The call is coming from inside the house.

The Department of Homeland Security (DHS) and security experts say that Russian operatives did not significantly meddle in or hack the US midterm elections, according to the Wall Street Journal

“At this time, we have no indication of compromise to our nation’s election infrastructure that would prevent voting, change vote counts or distrust the ability to tally votes,” DHS Secretary Kirstjen Nielsen reportedly said at a press conference.

In 2016, Russian hackers waged a multi-front war to sow discord in America and disparage Hillary Clinton: they hacked Democrat campaign emails, used social media to spread disinformation and inflame the public, and even attacked the election infrastructure of 20 states, successfully penetrating the Illinois voter roll.

Less than one day before the midterms, Facebook removed about 100 false Internet Research Agency-backed Instagram and Facebook accounts, based on a tip from the FBI. Facebook had already revealed many more false accounts in its purge, following revelations about the IRA, after the 2016 election.

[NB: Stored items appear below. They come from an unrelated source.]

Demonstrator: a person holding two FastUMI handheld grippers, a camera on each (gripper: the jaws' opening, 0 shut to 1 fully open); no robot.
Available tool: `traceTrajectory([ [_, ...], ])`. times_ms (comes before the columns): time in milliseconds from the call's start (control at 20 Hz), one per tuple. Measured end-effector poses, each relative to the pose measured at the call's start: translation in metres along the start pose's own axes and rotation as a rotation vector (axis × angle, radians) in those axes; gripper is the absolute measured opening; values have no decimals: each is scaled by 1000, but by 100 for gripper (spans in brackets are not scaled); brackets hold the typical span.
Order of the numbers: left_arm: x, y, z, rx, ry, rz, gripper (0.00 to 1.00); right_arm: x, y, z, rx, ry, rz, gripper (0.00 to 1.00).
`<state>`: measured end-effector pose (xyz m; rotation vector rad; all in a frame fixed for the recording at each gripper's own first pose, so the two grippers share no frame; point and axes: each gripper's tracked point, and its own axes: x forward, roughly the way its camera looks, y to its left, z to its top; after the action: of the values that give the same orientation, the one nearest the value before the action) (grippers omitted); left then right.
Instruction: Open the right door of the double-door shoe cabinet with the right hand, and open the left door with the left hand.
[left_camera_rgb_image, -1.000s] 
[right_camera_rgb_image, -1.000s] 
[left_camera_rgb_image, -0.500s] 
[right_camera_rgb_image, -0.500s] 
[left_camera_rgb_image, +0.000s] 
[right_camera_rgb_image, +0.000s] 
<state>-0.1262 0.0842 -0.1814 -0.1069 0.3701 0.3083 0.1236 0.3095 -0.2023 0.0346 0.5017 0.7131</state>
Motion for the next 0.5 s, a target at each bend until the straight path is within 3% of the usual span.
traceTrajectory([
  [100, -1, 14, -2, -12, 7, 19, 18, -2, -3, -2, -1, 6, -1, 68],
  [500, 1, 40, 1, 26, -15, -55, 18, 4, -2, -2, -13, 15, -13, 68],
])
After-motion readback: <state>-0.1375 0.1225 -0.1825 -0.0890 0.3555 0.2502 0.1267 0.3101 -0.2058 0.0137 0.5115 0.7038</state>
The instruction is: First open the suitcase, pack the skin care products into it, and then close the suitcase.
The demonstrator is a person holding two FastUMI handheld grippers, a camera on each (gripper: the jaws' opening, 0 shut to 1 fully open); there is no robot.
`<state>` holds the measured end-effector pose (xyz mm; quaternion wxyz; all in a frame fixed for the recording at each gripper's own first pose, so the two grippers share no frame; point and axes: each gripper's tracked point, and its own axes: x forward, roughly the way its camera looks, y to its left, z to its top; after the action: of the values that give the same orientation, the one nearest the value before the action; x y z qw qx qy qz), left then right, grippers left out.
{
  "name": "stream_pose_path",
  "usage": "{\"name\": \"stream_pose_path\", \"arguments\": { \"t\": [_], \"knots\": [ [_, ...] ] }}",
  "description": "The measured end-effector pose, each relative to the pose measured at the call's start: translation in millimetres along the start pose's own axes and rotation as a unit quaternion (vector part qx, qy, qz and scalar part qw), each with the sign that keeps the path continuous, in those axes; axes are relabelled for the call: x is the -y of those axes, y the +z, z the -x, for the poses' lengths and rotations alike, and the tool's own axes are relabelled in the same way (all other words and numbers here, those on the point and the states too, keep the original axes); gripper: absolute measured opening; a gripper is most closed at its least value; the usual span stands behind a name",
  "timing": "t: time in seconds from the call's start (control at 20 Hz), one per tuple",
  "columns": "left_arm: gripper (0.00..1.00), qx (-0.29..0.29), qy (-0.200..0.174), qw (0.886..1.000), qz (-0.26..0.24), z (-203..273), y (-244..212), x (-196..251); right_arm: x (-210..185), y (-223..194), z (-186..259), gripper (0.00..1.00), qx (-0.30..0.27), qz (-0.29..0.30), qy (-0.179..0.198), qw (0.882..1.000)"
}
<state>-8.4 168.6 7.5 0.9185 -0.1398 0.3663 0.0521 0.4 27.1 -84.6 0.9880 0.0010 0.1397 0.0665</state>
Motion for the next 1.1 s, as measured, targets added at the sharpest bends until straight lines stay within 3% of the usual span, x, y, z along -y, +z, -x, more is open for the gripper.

Experts told the Journal that the ways that Russia may have attempted to interfere in the midterms could still emerge. And that at this point, it’s difficult to determine why the manipulation appears to have abated. The midterms may have been more difficult to influence, since the races and messaging were more granular, and diffused. Or Russia may have backed off after the U.S. showed it was on to its plans.

Still another explanation, the experts said, is that Putin’s work here is done. Who needs hackers and trolls when the President is undermining faith in the democratic system himself?

As Florida undertakes an election recount, Georgia gubernatorial candidate Stacey Abrams sues the state to recount rejected ballots, and some close races, initially called for Republicans, may be flipping blue (notably the Arizona Senate seat), Trump has been lashing out on Twitter. 

He has been calling the elections “infected” and is accusing democrats of election “theft.” According to election officials, there is no indication that any of these claims are true.

Trump’s message of internal malfeasance is spreading. Several of the top posts on the Trump fan  Reddit thread, r/Trump, are propagating his false claims, using the hashtag #StopTheSteal. A scan of the term “election theft” shows that Twitter and Facebook are full of supporters backing up Trump’s claims. There has even been a demonstration in Florida against “election theft” in Broward County —a place that Trump himself tweeted about.

Meanwhile, Trump’s baseless claims are distracting from and undermining actual voter suppression that Stacey Abrams is fighting in Georgia and incompetence elsewhere. This once again mirrors the tactics of the Russians: false news and inflamed rhetoric twists actual issues, causes confusion, and leads to more partisan fighting.

Even if Putin may have his number one (if unwitting) operative for sowing discord sitting in the White House, the Russians’ work here is likely not done. As election infrastructure remains woefully underfunded, and election integrity continues to come into question, American election officials plan to remain vigilant for more manipulation as the national 2020 race comes into view.

But in the meantime, the hackers can kick back while Trump does their work for them.